• _How to complete this task_
Please begin with the line containing "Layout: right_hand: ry" and reproduce each line exactly until the records below end, without any pictures.

• _Data for this task_
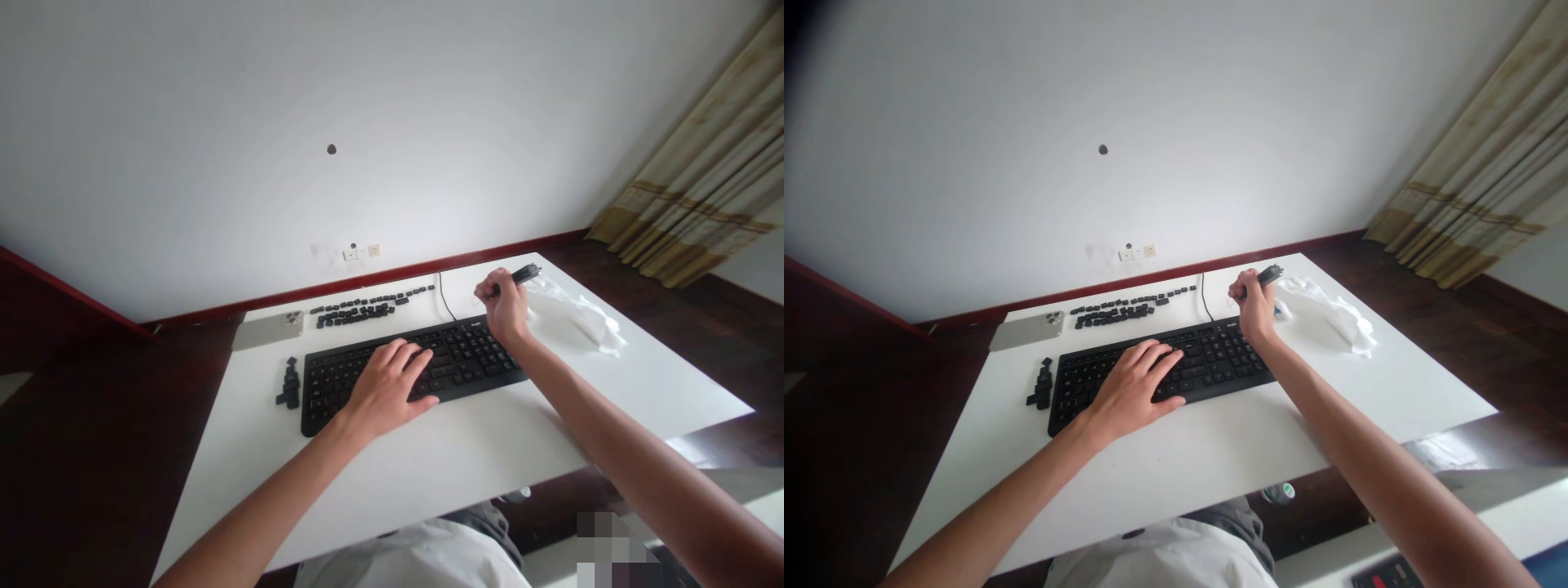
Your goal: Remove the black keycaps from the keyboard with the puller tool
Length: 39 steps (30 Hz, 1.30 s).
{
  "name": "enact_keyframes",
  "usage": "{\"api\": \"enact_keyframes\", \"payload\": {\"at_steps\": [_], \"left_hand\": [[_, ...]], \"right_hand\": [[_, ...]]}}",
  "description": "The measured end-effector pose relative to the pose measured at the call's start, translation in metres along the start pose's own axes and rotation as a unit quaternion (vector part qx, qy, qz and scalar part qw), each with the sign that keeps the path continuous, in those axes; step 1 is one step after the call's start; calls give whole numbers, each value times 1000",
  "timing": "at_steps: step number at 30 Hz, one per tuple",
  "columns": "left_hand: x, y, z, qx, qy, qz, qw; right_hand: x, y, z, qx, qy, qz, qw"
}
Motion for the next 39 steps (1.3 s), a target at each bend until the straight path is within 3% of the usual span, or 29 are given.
{"api": "enact_keyframes", "payload": {"at_steps": [4, 8, 15, 22, 39], "left_hand": [[27, 11, -32, 6, 12, -23, 1000], [39, 15, -37, 17, 19, -28, 999], [44, 16, -31, -5, 50, 5, 999], [45, 19, -32, -33, 80, 76, 993], [43, 20, -31, -45, 74, 92, 992]], "right_hand": [[16, -13, 10, 14, -26, -3, 1000], [30, -4, 24, 75, -74, -37, 994], [36, 10, 45, 133, -145, -84, 977], [32, -1, 49, 181, -151, -82, 968], [37, 3, 58, 248, -143, -109, 952]]}}
Point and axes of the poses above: each hand's wrist, its own z-axis away from the middle knuckle, its own x-axis out of the palm, y = z × x, the point moved 1 cm from there along -z, towards the middle knuckle, and after that the axes turned 8 degrees about z, right-handed, at the moved point
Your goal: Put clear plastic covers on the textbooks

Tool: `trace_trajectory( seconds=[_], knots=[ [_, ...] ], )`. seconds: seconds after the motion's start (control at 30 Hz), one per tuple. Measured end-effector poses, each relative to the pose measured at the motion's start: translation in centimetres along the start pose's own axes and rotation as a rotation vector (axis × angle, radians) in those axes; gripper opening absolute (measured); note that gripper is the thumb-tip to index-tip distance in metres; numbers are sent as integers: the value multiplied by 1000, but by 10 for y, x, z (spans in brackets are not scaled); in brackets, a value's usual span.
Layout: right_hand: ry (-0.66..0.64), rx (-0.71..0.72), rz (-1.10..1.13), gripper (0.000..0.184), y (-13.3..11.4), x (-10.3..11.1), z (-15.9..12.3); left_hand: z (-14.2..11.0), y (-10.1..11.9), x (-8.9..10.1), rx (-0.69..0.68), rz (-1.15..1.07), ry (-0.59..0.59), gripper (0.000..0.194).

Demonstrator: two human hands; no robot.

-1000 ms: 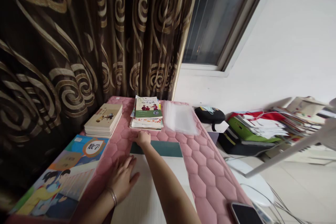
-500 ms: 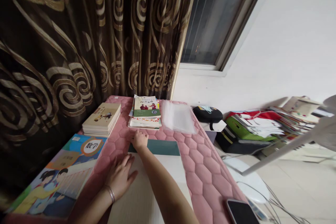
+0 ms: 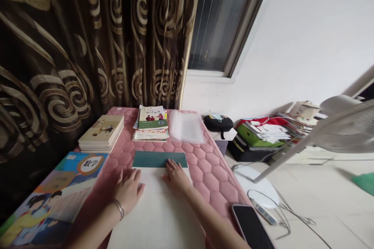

• _Written reply_
Layout: right_hand: ry (-0.66..0.64), rx (-0.71..0.72), rz (-1.10..1.13), gripper (0.000..0.184), y (-13.3..11.4), x (-10.3..11.1), z (-15.9..12.3); left_hand: z (-14.2..11.0), y (-10.1..11.9), x (-8.9..10.1), rx (-0.69..0.68), rz (-1.15..1.07), ry (-0.59..0.59), gripper (0.000..0.194).

Demonstrator: two human hands; no robot.

-1000 ms: 
-500 ms: 
+0 ms: 

With this, the answer is done.